Com performances que desafiam os próprios conceitos tradicionais da modalidade, o Videobrasil continua este ano com o que já tornou uma tradição: o estímulo a artistas que vêm pesquisando híbridos resultantes da combinação e do diálogo entre imagem em movimento, música, dança, o próprio corpo e o espaço cênico. Nesta edição, Alexandre da Cunha, Eder Santos, Luiz Duva e Marcello Mercado – premiado no 13º Videobrasil – são os representantes dessa forma de expressão viva e em constante transformação. O programa, variado e com diferentes abordagens, leva adiante a idéia do festival de promover uma espécie de permanente laboratório pensante.
O argentino Marcello Mercado traz uma obra impactante, em que orifícios, seu próprio corpo e um discurso politizado são elementos-chave da obra.
Artistas
Obras
Texto de curadoria 2001
O corpo como ponto de convergência
As performances do argentino Marcello Mercado costumam utilizar elementos e referências perturbadores: ratos com tumores, cães empalhados, sugestões de práticas médicas, o corpo do artista sendo penetrado por tubos invasivos. As ações, que contam com a participação do público, podem ser transmitidas em tempo real, levando eventos concretos ao mundo virtual. Os trabalhos de Mercado, artista nascido em Córdoba e hoje vivendo em Colônia, na Alemanha, lançam mão ainda da matemática, como na série de performances de 2001 que tem como base teoremas de Kurt Gödel. Em 1998, o Videobrasil trouxe ao Brasil o vídeo The warm place [O lugar aconchegante], que deu a ele o principal prêmio do Festival. A obra representava “a reconstrução individual após fragmentação histórica causada pela violência e pela falha no seu reconhecimento”. Nesta edição do Videobrasil, Mercado apresenta a performance Politik – antecedida de uma palestra –, na qual o artista interage com um tubo que penetra em seu corpo: “Somos um único buraco infinito-buraco-domado-buraco. A articulação de... forças”, escreve ele sobre a obra. Em Politik, Mercado, nu sobre uma bancada, tem como fundo monitores de vídeo que também mostram detalhes de corpos. A apresentação, não linear, dura cerca de meia hora e, assim como os vídeos e os textos do artista, é fortemente politizada, colocando o corpo no centro da discussão sobre manipulação, vigilância, desejo e obrigação. Mercado já chocara, provocara horror e fascinação com vídeos em que recuperava a memória mais dramática da Argentina: o período em que o país, sob as ordens do regime militar, vivia mergulhado no medo, no silêncio e na tortura.

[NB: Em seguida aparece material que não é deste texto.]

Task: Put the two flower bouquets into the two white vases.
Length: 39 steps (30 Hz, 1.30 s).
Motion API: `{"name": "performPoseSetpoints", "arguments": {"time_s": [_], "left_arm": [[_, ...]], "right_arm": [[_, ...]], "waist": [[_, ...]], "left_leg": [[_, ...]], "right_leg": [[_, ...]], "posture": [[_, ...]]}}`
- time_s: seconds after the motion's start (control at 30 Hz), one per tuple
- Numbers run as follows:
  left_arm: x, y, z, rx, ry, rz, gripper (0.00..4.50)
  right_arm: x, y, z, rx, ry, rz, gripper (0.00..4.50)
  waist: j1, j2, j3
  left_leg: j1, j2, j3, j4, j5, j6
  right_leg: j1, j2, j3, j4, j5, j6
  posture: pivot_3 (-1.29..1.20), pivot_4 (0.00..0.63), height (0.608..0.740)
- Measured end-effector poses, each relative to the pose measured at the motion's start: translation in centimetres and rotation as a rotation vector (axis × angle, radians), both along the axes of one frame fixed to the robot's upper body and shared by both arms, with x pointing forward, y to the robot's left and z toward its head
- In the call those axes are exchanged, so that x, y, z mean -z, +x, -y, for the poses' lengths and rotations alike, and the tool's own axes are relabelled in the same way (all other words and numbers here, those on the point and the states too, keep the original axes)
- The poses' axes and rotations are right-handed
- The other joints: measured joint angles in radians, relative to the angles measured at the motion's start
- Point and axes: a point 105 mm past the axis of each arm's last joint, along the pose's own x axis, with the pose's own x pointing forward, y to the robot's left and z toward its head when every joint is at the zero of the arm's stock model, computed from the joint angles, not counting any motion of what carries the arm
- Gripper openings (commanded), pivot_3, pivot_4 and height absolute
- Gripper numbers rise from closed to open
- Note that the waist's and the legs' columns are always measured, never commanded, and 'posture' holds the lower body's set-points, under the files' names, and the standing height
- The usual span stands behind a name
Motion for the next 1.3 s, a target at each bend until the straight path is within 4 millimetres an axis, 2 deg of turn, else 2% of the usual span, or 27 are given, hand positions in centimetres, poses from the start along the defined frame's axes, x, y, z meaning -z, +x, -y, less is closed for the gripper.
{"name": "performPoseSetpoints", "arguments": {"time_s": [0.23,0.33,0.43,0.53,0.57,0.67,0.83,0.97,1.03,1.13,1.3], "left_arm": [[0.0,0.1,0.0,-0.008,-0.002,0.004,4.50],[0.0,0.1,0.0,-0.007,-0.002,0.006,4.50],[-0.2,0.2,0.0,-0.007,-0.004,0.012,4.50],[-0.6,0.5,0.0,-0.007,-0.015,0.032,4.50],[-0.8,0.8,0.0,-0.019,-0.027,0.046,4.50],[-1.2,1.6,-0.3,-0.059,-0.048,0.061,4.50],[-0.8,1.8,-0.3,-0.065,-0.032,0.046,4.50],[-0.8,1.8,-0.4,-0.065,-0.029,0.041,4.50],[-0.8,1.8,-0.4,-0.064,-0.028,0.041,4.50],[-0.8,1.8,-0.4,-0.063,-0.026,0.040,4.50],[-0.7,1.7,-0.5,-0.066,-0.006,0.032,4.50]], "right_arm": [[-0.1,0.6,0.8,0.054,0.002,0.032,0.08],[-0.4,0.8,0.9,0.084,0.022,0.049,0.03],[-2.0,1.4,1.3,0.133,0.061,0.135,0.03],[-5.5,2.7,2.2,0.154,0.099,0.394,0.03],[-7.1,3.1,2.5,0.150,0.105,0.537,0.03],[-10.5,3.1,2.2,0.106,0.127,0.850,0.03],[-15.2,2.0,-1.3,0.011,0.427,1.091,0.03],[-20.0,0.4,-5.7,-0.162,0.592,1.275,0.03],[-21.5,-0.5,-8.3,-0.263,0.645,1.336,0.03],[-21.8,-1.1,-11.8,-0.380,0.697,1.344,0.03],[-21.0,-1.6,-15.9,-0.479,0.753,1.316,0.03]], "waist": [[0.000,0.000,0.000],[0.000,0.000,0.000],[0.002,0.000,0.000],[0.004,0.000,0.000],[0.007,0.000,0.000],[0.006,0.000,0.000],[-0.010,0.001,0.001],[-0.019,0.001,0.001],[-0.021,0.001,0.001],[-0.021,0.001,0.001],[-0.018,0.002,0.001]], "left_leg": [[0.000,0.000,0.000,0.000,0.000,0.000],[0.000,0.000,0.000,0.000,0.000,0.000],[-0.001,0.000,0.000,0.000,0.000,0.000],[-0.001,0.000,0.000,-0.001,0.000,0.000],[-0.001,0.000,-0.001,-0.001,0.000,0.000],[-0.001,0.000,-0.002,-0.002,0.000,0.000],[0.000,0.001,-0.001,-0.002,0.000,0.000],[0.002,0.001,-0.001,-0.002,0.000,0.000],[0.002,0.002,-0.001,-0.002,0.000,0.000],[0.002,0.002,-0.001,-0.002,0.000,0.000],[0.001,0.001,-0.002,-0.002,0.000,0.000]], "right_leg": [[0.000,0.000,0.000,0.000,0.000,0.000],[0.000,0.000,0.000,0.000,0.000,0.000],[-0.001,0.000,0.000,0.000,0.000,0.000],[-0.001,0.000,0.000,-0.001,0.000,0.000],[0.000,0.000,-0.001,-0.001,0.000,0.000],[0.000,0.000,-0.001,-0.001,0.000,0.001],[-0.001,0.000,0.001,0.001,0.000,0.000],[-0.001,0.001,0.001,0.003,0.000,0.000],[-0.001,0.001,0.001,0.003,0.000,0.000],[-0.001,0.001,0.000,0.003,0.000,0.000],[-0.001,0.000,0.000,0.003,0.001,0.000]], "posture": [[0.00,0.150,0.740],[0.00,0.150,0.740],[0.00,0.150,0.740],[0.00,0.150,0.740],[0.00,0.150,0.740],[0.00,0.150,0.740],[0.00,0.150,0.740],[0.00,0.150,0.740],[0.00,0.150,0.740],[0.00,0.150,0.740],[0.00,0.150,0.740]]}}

No vídeo El borde de la lluvia (1995), por exemplo, Mercado exercitava contrastes impactantes para falar sobre tal período da história argentina. Juntava fetos deformados e animais em matadouros ao som de sinos e à música de Richard Wagner. Triste, tocando na dor de um país que até hoje pergunta pelos que desapareceram durante o regime militar, o trabalho de Mercado construía metáforas e dava novo sentido às imagens. Reformular o sentido, aliás, é uma das características das colagens de Mercado. Um mundo próprio, delirante, repleto de elementos ora líricos, ora grotescos, que se articulam para falar do que já passamos e do que ainda estamos vivendo. Mercado não se tranca na melancolia nostálgica. Pelo contrário: usa a tecnologia e as possibilidades abertas por ela para incorporar novos elementos a seu trabalho. Câmeras que percorrem ruas, transmissões pela internet. Mercado resgata ainda a história e as ideias e, a partir dessa combinação original, vem produzindo vídeos, sites e performances sugestivos e plenos de fortes imagens.
ASSOCIAÇÃO CULTURAL VIDEOBRASIL, "13º Videobrasil": de 19 a 23 de setembro de 2001, p. 209, São Paulo, SP, 2001.